The driver’s voice roused me from my slumber. The bus was empty. I looked at my watch. I’d slept a little. I got out of the vehicle. I could have taken a taxi, but decided to walk instead. The hospital was only a few blocks away.
When I got there, the nurse led me up a long, cheerless corridor, speaking in authoritative tones about “her” patient’s condition. As I glanced fleetingly into the darkened doorways, I paid scant attention to the nurse’s explanation of what a coma was. I already knew everything she was saying.
The hospital smells, so redolent of discomfort and suffering for most people, brought a thousand memories, a thousand faces, bursting back into my consciousness, like flames from a fire-eater’s mouth.
The nurse stopped in front of a half-open door. She had been in the middle of a sentence, but she trailed off, as though suddenly too tired to continue.
“You have fifteen minutes,” she said, and walked away.
A man lay behind that door, a mind imprisoned in a body.
A man I had briefly known in a parallel reality, though it was hard
for me to acknowledge that fact, even now. A man who had been cut off from the world for so many years.
Could I have loved him if our time together hadn’t been so short? I approached the curled-up form and reacted with a start.
It was Miles. There was no mistaking him. Yet he seemed vastly different. His face was emaciated. His bones projected under his thin flesh. His hair was thin and grey. Age, combined with his long coma, had ravaged him.
I noted the presence of a feeding tube.
I was overcome by emotion. Tears rolled down my cheeks like marbles flung by little children. Each time I reached out a hand, a kind of invisible force prevented me from touching him, which was strange, for I had seen death and illness many times.
Only much later did I understand that this life undone in its prime had brought me face to face with my own inability to confront the terrible mistake I had committed.
I stood there in the midst of my doubts, with a troubling sense that death was lurking in every corner. I tried to get my head around the idea that Miles was watching from another world. I was even vain enough to suppose that some logical, palpable reality bound us together. Our encounter couldn’t simply have been a coincidence.
I thought of Miles’s son, who, after enduring the pain of losing his mother, now had to live with the knowledge that his father was in an irretrievable vegetative state. How would he react if I told him about the encounter that I believed I’d had with Miles? Would he find comfort in the notion that his father inhabited a parallel reality? In asking myself such a question, I realized that I hadn’t yet accepted the situation. I couldn’t bring myself to acknowledge that the empty shell lying before me and the vibrant man to whom I’d been attracted were one and the same.

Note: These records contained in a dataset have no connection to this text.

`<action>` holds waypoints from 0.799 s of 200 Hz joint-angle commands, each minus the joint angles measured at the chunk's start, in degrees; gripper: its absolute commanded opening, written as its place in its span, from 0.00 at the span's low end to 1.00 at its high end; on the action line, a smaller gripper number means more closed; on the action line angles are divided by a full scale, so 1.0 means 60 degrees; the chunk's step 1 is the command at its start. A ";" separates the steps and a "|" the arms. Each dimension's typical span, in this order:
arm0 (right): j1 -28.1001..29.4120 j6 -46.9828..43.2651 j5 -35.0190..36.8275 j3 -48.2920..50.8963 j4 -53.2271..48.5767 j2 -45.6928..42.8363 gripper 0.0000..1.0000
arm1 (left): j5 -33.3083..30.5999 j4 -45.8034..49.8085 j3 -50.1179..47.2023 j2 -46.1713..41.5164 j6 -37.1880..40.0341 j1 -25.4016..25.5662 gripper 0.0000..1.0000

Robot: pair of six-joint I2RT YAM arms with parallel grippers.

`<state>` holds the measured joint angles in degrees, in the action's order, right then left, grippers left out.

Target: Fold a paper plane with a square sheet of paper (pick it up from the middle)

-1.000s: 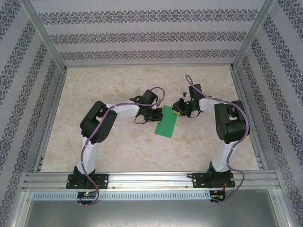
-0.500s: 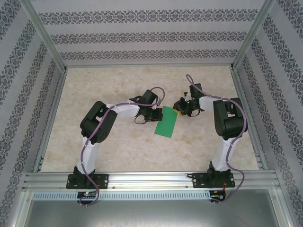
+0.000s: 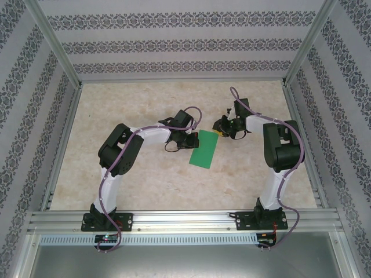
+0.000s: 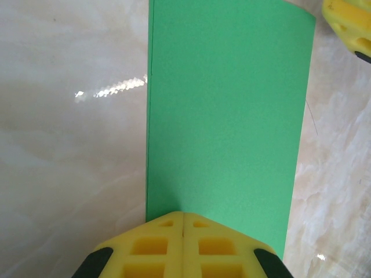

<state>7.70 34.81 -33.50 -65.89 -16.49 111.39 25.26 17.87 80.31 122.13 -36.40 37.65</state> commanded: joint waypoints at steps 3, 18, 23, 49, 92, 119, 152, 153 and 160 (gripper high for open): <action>-0.0130 0.0015 0.0033 0.0141 0.0325 0.0286 0.21 | -0.0203 0.1041 -0.0143 0.0311 0.0182 0.0184 0.00; -0.0142 0.0010 -0.0006 0.0125 0.0356 0.0487 0.21 | -0.0204 0.1049 -0.0151 0.0298 0.0178 0.0185 0.00; -0.0142 0.0002 -0.0045 0.0119 0.0370 0.0560 0.21 | -0.0210 0.1050 -0.0145 0.0295 0.0165 0.0185 0.00; -0.0163 -0.0066 0.0088 0.0039 0.0225 0.0785 0.22 | -0.0159 0.1036 -0.0118 0.0271 0.0138 0.0200 0.00; -0.0171 -0.0060 -0.0253 0.0129 0.0268 -0.0199 0.25 | -0.0102 0.0915 -0.0219 0.0054 0.0067 0.0288 0.00; -0.0168 -0.0330 0.0380 0.0291 -0.0435 -0.1105 0.27 | 0.0023 0.0582 -0.0309 -0.0124 -0.0137 0.0330 0.00; -0.0164 -0.0229 0.1035 0.1350 -0.0415 -0.2010 0.34 | 0.0005 0.0757 -0.0110 -0.0339 -0.0159 0.0423 0.00; -0.0160 -0.0225 0.1046 0.1383 -0.0415 -0.2041 0.34 | 0.0000 0.0765 -0.0112 -0.0349 -0.0173 0.0421 0.00; -0.0151 -0.0199 0.1149 0.1581 -0.0403 -0.2197 0.35 | -0.0042 0.0723 -0.0152 -0.0433 -0.0238 0.0454 0.00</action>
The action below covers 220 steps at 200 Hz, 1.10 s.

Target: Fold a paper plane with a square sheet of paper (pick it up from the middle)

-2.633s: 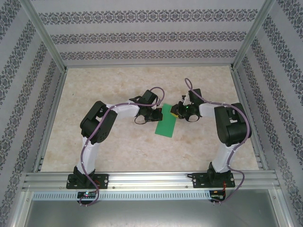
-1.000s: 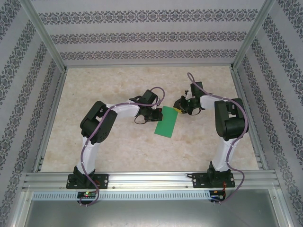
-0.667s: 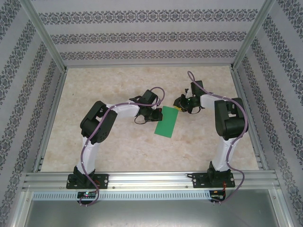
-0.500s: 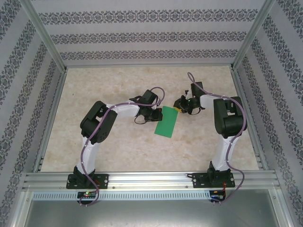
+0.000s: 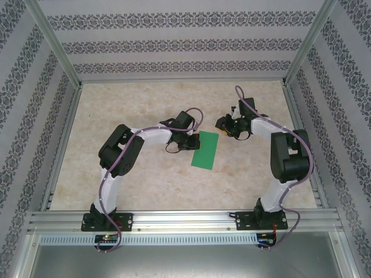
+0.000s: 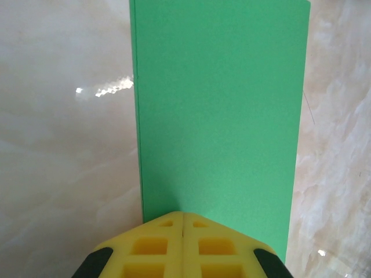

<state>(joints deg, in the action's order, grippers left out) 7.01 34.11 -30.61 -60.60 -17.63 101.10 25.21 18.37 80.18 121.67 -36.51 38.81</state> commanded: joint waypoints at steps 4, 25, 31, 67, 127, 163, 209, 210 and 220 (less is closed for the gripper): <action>-0.0015 -0.0045 0.0747 0.0795 -0.0224 -0.0584 0.37 | -0.0074 0.0594 -0.0204 -0.0415 -0.0274 0.0281 0.00; 0.0140 -0.0029 0.1044 0.1232 -0.0213 -0.0936 0.38 | -0.0267 0.0287 -0.0576 -0.0738 -0.0573 0.0427 0.00; 0.0192 -0.0012 0.1141 0.1325 -0.0226 -0.1008 0.39 | -0.0339 0.0244 -0.0685 -0.0813 -0.0641 0.0468 0.00; 0.0716 0.0123 0.1472 0.1832 -0.0082 -0.1315 0.43 | -0.0705 -0.0037 -0.1295 -0.1490 -0.1016 0.0728 0.00; 0.1327 0.0205 0.1732 0.2120 0.0072 -0.1365 0.44 | -0.2082 -0.0281 -0.1967 -0.2775 -0.1239 0.0783 0.01; 0.1497 0.0238 0.1664 0.2061 0.0141 -0.1177 0.44 | -0.2992 -0.0307 -0.2225 -0.3301 -0.1270 0.0754 0.03; 0.1720 0.0264 0.1631 0.1899 0.0201 -0.0812 0.44 | -0.3697 -0.0452 -0.2558 -0.3862 -0.1301 0.0711 0.08; 0.1727 0.0264 0.1638 0.1898 0.0200 -0.0811 0.44 | -0.3708 -0.0453 -0.2563 -0.3882 -0.1299 0.0710 0.08; 0.1793 0.0274 0.1645 0.1847 0.0208 -0.0703 0.44 | -0.3773 -0.0475 -0.2608 -0.3955 -0.1290 0.0706 0.09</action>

What, after all, did I know about reality?
Hadn’t I been fleeing it myself for far too long?
• • •
If I’d been hoping for a miracle, none came.
Miles remained unconscious while I, submerged in self-pity, wept uncontrollably, unable to do anything.
When my fifteen minutes were up, the nurse, seeing how emotional I was, put an arm around my shoulders and walked me back to the entrance. I stepped out into the misty parking lot, staggering like a drunk.
A man approached. Dressed in black, he looked like a priest.